His comment stung; it felt dismissive of years of disciplined practice. The precision of a form, the hours of repetition, the way your body learns to move without your mind getting in the way. None of that is trivial.
But he was right, and he’d earned the right to say it. We’d built a successful business together years ago, and his directness was part of what made the partnership work. He was being accurate, which can be worse than being cruel.
Forms don’t hit back. Neither do product sprints, incubator sessions, or pitch competitions. A founder can stay busy for months in that cycle (building, rehearsing, polishing the deck) and call it progress. And it is progress, the same way forms are progress. You’re getting sharper. You’re still warming up.
The night before his comment, I’d been at a tech meetup where people were demonstrating AI coding agents for non-coding work. One by one, people showed what they’d built, got challenged on it, and walked away sharper than when they arrived. The audience learned too. That’s a real form of improvement, and I left feeling energized by it. Community sharpening. Everyone helping each other get better. A good first step, and still softer than what his comment was pointing at. The kind of growth he was describing requires someone on the other side actively trying to win.
~
You can train, but you can’t rehearse. You can only show up and respond.
His comment stayed with me longer than I expected. I kept circling back to the question underneath: was I avoiding the thing that would actually teach me something?
So I signed up for sparring again, this time a Spring Invitational, hosted by our sister club. Familiar faces, a competitive, warm atmosphere, and a bracket that would put me across from people who’d been doing this longer than me.
Over the next thirty days, I fought in two tournaments and one grading. The opponents got harder. The contact got more real. Sparring is nothing like forms. It’s messy, reactive, alive. You can train, but you can’t rehearse. You can only show up and respond.
It reminded me of the first time I tried to sell a product to someone who hadn’t already agreed to be nice about it. The buying signals (or, more often, the not-buying signals) arrived fast and without cushioning. A prospect’s silence after your demo hits different than a mentor’s encouragement after a practice pitch. Both are feedback. Only one of them is combat. Selling a company was combat too. Months of it, with higher stakes and less control than any tournament I’ve entered.
~
Over the past month, the results have been slow and direct. My first tournament back: no medal. The second: a bronze. The third: a gold, in a smaller division. Each one taught me something the last one couldn’t, and the feedback was immediate in a way you can’t fake or filter. Forms are a conversation with yourself. Sparring is a conversation with someone who is actively trying to make things difficult for you.
Which brought me back to Jeremy’s fist.
~
There’s a Chinese expression: 切磋琢磨 (qiēcuō zhuómó). It literally describes the ancient craft of working raw material — cutting, filing, carving, polishing. Bone into something useful. Jade into something beautiful. In everyday Mandarin it’s often shortened to just 切磋 (qiēcuō), meaning “to exchange notes” or “to discuss,” which makes it sound polite, almost academic. The full version keeps all four verbs. It remembers that refinement takes pressure, abrasion, and repeated contact.
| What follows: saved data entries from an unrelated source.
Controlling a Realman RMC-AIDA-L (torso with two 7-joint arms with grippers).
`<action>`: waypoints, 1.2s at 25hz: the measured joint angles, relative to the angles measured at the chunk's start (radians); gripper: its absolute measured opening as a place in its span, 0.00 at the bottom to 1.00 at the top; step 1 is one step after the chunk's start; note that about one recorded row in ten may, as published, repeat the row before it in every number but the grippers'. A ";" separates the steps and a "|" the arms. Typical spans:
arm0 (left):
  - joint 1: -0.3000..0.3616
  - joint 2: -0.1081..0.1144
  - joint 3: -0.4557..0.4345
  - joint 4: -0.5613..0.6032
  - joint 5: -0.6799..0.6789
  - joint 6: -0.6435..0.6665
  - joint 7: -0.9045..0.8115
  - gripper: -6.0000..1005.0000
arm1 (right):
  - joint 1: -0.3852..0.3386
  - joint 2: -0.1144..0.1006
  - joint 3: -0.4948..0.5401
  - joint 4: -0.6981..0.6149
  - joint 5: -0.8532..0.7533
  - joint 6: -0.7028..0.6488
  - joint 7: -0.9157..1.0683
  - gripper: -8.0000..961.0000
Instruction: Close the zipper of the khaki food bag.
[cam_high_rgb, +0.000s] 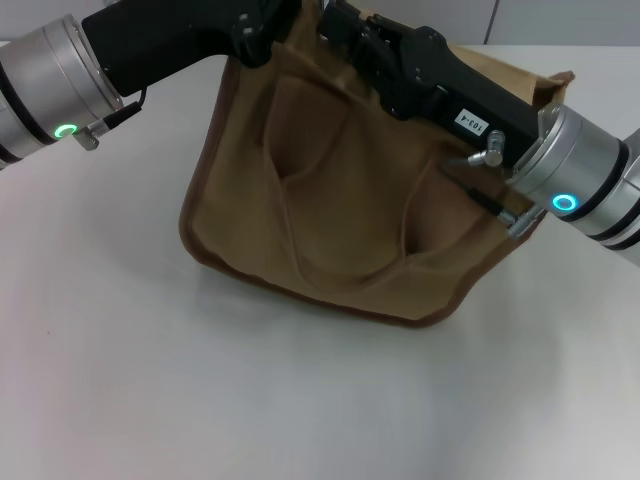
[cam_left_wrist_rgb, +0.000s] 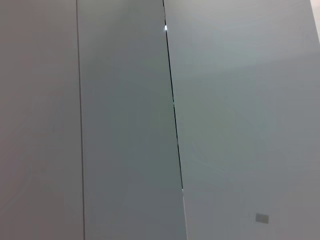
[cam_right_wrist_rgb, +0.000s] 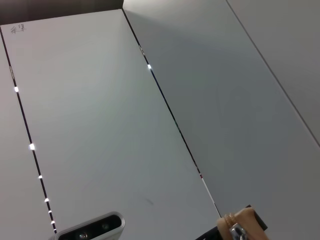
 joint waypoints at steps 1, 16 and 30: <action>0.000 0.000 0.000 0.000 0.000 0.000 0.000 0.03 | -0.002 0.000 0.000 0.000 0.000 0.000 0.000 0.01; 0.005 0.000 0.000 0.003 -0.006 0.006 -0.004 0.03 | -0.039 -0.001 -0.004 -0.003 -0.021 -0.010 0.016 0.01; 0.009 0.000 0.000 0.004 -0.013 0.009 -0.007 0.03 | -0.112 -0.002 0.007 -0.017 -0.020 -0.060 0.017 0.01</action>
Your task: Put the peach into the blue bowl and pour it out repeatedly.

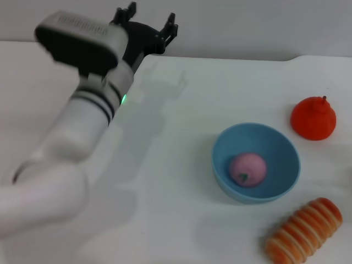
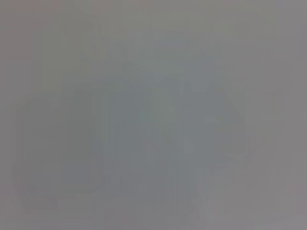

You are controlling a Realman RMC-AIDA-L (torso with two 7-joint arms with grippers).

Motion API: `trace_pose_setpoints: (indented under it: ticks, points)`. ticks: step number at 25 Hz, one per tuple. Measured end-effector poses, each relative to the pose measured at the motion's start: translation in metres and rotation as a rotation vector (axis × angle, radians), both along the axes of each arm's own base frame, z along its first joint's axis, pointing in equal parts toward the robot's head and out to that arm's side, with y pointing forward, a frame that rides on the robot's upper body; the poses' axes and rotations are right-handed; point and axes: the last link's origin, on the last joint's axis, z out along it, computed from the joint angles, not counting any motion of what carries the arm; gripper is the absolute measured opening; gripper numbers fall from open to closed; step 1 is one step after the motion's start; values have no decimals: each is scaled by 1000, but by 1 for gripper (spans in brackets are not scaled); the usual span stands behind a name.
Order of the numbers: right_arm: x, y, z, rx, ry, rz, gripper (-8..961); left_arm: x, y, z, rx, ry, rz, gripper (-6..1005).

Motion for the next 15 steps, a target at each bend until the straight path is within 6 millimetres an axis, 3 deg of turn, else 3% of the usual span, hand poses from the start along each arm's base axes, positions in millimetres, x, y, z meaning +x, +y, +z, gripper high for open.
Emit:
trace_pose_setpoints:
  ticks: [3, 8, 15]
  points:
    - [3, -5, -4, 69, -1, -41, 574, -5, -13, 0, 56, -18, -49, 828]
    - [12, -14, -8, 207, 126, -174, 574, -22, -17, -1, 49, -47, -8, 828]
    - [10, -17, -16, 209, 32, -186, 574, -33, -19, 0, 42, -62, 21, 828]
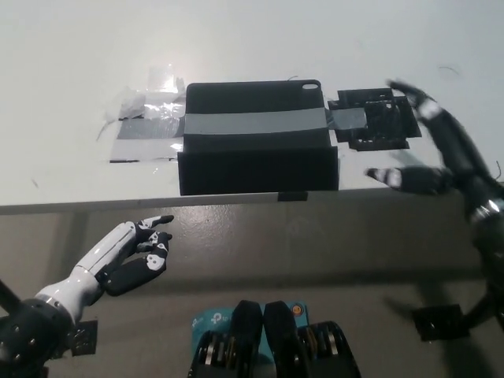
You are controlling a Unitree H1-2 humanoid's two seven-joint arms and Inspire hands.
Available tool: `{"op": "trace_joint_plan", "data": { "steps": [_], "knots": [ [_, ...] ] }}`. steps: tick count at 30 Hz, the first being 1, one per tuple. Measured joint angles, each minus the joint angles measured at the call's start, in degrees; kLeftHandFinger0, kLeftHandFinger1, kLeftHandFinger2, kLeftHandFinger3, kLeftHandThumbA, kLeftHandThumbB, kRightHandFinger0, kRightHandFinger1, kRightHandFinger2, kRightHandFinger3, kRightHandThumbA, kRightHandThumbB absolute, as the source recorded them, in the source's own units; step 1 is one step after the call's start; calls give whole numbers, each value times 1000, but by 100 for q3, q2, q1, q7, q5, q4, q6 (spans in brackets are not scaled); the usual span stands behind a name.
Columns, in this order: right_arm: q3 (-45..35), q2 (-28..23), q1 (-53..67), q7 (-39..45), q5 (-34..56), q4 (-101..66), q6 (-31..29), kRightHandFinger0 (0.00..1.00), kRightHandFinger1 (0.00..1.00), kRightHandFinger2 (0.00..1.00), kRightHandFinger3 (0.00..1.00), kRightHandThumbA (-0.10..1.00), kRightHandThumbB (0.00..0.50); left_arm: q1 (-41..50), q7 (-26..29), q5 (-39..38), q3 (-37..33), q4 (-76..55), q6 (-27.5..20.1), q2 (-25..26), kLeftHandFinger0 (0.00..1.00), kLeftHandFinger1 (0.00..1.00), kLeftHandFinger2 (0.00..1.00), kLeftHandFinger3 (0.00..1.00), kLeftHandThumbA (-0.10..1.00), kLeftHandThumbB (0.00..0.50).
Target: The robot uses its right hand to pull the cover of a folded tablet cover kept in the middle of the desk
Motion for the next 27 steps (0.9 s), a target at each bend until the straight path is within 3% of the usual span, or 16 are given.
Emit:
{"op": "trace_joint_plan", "data": {
  "steps": [3, 12, 14, 18, 27],
  "knots": [
    [339, 121, -515, 25, -312, 138, 45, 1000, 1000, 1000, 1000, 1000, 500, 12, -20, -2, 0, 3, 0, -1, 874, 890, 1000, 1000, 1000, 109],
    [1409, 608, -1944, 77, -1293, 1213, 29, 1000, 1000, 1000, 1000, 1000, 500, 13, -40, -5, 6, -3, 17, -2, 867, 887, 1000, 1000, 1000, 79],
    [1588, 709, -1947, 83, -1427, 1473, -41, 1000, 1000, 1000, 1000, 1000, 500, 13, -48, -3, 6, -3, 25, -1, 863, 887, 1000, 1000, 1000, 89],
    [1852, 785, -1881, 100, -1593, 2083, -202, 1000, 1000, 1000, 1000, 1000, 500, 13, -80, 5, 9, -4, 33, -2, 868, 892, 1000, 1000, 1000, 61],
    [1865, 839, -1486, 81, -1685, 3006, -510, 1000, 1000, 1000, 1000, 1000, 500, 4, -150, 62, 14, -9, 47, -2, 867, 889, 1000, 1000, 1000, 64]
  ]
}}
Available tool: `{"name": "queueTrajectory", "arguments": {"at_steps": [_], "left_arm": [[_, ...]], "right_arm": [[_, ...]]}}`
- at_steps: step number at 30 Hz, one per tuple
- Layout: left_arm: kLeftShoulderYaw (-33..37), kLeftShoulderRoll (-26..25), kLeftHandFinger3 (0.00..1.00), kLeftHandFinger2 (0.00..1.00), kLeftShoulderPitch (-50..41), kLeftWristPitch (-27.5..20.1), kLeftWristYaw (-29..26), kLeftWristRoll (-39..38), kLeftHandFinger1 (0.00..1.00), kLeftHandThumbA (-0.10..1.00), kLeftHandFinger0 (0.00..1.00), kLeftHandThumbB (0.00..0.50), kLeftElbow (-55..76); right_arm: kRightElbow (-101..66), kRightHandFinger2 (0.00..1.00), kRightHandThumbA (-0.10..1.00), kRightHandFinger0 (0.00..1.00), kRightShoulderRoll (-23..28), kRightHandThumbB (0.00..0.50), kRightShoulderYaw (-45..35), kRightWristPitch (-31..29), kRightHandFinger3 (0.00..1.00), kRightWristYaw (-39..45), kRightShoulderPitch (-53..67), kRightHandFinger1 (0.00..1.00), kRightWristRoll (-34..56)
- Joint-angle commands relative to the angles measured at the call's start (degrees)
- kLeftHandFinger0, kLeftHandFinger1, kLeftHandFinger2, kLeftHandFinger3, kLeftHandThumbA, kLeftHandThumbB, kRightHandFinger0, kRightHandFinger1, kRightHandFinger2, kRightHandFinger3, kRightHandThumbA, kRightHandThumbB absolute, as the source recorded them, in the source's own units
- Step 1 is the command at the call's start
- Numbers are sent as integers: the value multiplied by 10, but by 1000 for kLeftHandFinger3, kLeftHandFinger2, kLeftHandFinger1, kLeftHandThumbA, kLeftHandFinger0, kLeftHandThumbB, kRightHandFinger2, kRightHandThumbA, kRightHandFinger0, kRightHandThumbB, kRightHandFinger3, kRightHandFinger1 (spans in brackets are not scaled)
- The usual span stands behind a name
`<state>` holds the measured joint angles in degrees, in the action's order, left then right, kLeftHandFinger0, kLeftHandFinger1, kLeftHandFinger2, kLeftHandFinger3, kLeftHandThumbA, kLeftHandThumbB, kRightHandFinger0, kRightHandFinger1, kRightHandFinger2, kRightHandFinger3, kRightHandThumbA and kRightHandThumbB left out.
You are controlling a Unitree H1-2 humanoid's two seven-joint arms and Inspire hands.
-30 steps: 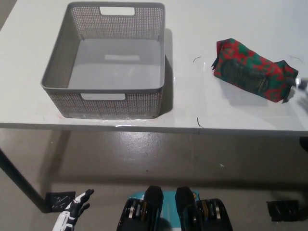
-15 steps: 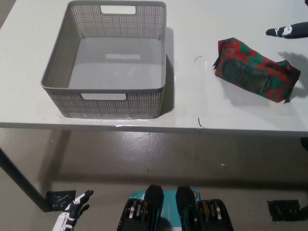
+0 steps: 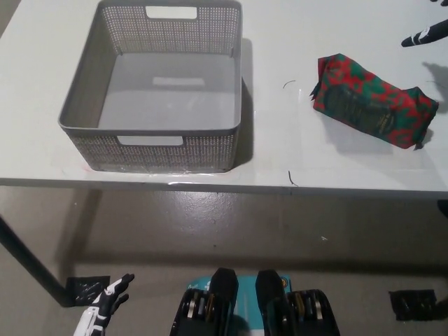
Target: Use the right hand to pick up a bag of coffee beans on the right hand side and place it into a container on the left hand side
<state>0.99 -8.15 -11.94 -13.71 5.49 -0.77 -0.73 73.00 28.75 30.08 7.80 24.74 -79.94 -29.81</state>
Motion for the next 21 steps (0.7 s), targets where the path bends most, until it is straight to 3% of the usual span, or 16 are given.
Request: {"name": "queueTrajectory", "arguments": {"at_steps": [1, 16, 21], "left_arm": [[-1, -8, 1000, 1000, 9, -16, 11, -11, 1000, 1000, 1000, 198, 21], [5, -8, 1000, 1000, 24, -17, 19, 1, 1000, 1000, 1000, 150, 15], [8, -7, 1000, 1000, 19, -16, 22, -2, 1000, 1000, 1000, 162, 14]], "right_arm": [[20, 1000, 986, 1000, 6, 500, 5, -28, 1000, -14, -53, 1000, -13], [-15, 1000, 1000, 1000, -6, 500, -2, -31, 1000, 13, -61, 1000, -5], [-57, 1000, 1000, 1000, -18, 500, -15, -8, 1000, 15, -38, 1000, 2]]}}
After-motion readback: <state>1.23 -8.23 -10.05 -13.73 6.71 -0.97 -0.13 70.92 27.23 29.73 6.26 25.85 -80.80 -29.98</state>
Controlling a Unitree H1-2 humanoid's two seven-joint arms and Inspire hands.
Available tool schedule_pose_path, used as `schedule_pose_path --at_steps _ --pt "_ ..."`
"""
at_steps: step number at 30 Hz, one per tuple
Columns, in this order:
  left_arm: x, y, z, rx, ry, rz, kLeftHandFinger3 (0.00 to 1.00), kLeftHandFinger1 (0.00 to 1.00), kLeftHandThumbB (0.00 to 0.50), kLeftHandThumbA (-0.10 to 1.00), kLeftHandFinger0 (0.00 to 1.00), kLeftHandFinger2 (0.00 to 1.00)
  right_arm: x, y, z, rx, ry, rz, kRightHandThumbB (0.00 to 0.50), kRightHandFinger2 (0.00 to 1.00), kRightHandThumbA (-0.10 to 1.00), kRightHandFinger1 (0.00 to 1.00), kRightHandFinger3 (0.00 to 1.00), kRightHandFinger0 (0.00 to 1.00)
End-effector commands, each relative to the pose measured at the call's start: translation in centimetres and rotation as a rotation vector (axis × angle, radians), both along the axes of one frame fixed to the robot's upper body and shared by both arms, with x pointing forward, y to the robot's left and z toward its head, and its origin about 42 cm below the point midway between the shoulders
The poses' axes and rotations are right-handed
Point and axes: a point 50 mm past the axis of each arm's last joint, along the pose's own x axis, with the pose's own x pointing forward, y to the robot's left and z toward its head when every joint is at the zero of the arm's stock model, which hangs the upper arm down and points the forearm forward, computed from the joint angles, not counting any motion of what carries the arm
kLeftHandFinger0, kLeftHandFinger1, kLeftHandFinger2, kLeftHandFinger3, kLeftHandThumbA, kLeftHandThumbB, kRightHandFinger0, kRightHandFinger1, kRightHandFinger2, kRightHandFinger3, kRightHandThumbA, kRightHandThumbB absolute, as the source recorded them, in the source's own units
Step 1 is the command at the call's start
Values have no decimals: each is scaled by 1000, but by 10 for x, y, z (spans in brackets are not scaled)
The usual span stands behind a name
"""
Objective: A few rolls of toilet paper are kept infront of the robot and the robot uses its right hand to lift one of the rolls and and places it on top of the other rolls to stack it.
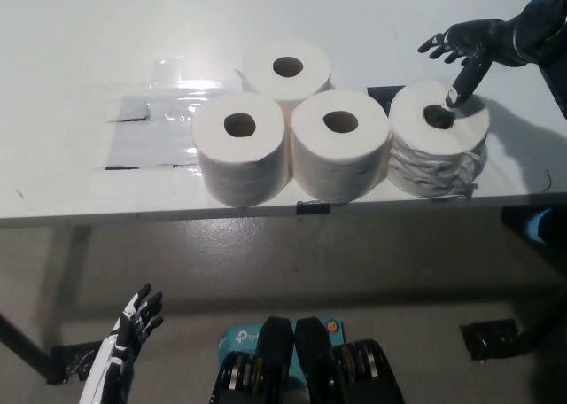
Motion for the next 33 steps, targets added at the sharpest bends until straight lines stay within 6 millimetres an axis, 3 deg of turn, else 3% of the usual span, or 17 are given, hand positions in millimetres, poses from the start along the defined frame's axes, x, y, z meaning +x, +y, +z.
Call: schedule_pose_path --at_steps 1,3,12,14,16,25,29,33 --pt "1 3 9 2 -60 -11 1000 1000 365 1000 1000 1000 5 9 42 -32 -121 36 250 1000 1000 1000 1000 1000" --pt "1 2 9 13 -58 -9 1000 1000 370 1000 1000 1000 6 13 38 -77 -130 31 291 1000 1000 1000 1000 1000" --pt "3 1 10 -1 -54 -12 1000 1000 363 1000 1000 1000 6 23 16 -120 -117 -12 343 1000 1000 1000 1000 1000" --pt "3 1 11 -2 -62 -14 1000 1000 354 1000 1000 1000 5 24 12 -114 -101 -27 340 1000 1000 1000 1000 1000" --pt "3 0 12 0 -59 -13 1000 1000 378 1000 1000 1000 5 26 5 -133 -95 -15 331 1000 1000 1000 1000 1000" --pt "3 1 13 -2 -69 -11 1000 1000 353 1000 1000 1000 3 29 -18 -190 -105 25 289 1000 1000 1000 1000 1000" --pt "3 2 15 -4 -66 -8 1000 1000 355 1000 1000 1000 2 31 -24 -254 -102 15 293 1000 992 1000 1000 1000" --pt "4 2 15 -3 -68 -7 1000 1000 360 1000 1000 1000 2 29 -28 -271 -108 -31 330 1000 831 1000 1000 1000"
Some readers might reach for “iron sharpens iron,” and the spirit is close. The difference is in what each image assumes. Iron sharpening iron is two equal, identical things grinding against each other. 切磋琢磨 starts with raw, uneven material and accounts for the whole meticulous process: the rough cuts, the careful filing, the final polish. It assumes the work is long and the materials are different. That felt closer to what I’d been experiencing.
Fairness was never the point — contact was.
That’s what Jeremy was doing when he hit me. That’s what my tournament opponents were doing when they pressed me harder than I was ready for. It’s what my friend was doing when he called my forms “dancing.”
Combat is rarely fair. Jeremy had thirty pounds on me and years of experience I couldn’t close in a single match. Fairness was never the point — contact was. Startups taught me that long before sparring did. The investor across the table has the capital, the pattern-matching, and the leverage; you have a slide deck and conviction. Negotiating with a strategic partner who could buy your entire company with their Q3 marketing budget is the same kind of mismatch. You show up anyway, because the alternative is practicing alone in a room where nothing hits back and nothing changes.
~
After the matches, there’s a thing that happens. You shake hands with the person who just spent three minutes trying to take your head off, and there’s a warmth there that’s hard to explain to anyone who hasn’t felt it. You respect them more than you did before the match. You look forward to seeing them at the next tournament.
The people who hit you are the ones helping you improve. That’s 切磋琢磨: refinement that only works because both people show up willing to be changed by it.
~
This weekend is the “big trophy” tournament. Bigger divisions, harder opponents, the kind of event where the contact gets real. It’s the same tournament where I broke my toe last year.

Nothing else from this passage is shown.